From leasing to new investor interest, the healthcare real estate sector is firing on all cylinders. That was the message five industry experts shared with a crowd hungry for information and insights at Connect Healthcare 2017.

This year is turning into a record-breaking year in terms of acquisition volume, according to Revista’s Hilda Flower Martin. Serving as moderator, Martin shared data points from her company, saying that volume is close to $20 billion, which surpasses every year the company has tracked data.

Everest Healthcare Properties’ David Lynn explained why investor interest in the sector is so strong, pointing to “very attractive” macrodrivers and real estate fundamentals, including increasing occupancy and rental rates and minimal supply.

“The medical occupier is risk averse and not keen to move,” Lynn noted. “I think that attitude will prevail. [It’s one of the reasons] investors see medical as a good defensive sector.”

Supply of quality assets, whether they’re medical office buildings, urgent care centers, or acute care facilities, isn’t keeping up with demand, according to Cushman & Wakefield’s Lorie Damon. “Healthcare is generating interest from investors who’ve never before invested in the sector,” she said.

Lynn agreed. “It’s like a light switch turned on and new investors came to the market,” Lynn said, adding that healthcare investing is more mainstream now. “I think investors are comfortable with the lower cap rates.”

Across the nation, volume and competition are driving down cap rates. According to numbers from Revista, on-campus buildings that previously traded above 6% have now dipped below that threshold.

“Nationally, the cap rates are going to get down to levels we’ve never seen before,” Damon said.  “I think they’re going to go lower; we have no reason to believe they won’t.”

CBRE’s Bryan Lewitt, who’s based out of Los Angeles, said foreign buyers are more interested in the local market than domestic buyers because they “don’t like the cap rates.”

“Los Angeles is a gateway city where a lot of foreign buyers are investing in healthcare real estate,” Lewitt noted. “A lot of them are selling apartments at 3 or 4 caps and buying medical.”

Damon said she expects velocity to continue. “It’s a good time to be a seller,” she noted, adding that institutional long-term holders have decided now is a good time to sell. “That’s a relatively new dynamic.”

Some of Damon’s healthcare clients have bought back their portfolios. “They do not like uncertainty,” she explained. “When they’re evaluating the financial merits of control, the volume of new ownership entities who may or may not have experience in healthcare is giving them the jitters.”

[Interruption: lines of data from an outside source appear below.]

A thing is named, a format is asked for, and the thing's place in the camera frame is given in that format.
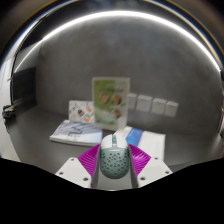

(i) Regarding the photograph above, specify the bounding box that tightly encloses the grey striped book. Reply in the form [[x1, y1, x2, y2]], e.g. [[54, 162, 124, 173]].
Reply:
[[49, 119, 104, 147]]

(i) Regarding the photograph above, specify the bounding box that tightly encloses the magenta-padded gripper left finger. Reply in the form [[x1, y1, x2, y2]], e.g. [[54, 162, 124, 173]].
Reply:
[[54, 143, 102, 189]]

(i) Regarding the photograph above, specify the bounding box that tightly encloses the green and white perforated mouse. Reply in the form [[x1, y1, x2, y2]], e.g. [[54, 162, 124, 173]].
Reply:
[[99, 133, 130, 180]]

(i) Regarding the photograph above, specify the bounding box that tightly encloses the green menu sign stand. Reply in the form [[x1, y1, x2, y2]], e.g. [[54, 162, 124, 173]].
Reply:
[[91, 76, 131, 132]]

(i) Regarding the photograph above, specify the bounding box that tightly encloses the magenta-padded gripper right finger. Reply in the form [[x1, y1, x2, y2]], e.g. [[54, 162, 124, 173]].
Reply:
[[127, 143, 173, 188]]

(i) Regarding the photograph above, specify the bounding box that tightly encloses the white book with blue band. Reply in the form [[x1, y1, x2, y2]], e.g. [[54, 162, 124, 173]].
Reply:
[[114, 125, 167, 161]]

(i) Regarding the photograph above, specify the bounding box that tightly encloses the small white sticker card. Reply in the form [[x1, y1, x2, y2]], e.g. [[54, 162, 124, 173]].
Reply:
[[68, 99, 96, 124]]

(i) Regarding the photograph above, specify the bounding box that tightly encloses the black bag with strap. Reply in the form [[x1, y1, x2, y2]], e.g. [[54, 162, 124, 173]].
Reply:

The panelists also addressed new construction in the healthcare space. According to Revista, the number of square feet delivered annually continues to increase. There was a bit of a pullback in 2016, Martin noted, but numbers have rebounded since.

Damon noted that there are still a lot of cranes on hospital campuses, and Martin backed her up, noting that roughly 80 to 85% of hospital construction is expansion.

Medical Office Brokers’ Michael Morton explains that the cost of new construction makes it difficult for medical office tenants to move. “It’s tough to pay those rental rates,” he said.

Morton, when asked to speak about the Phoenix market where he operates, suggested that investors are attracted to the market’s underlying demographics—the number of Baby Boomers and the expanding population. Those demographics are encouraging speculative development, when lenders previously required 50% pre-leasing.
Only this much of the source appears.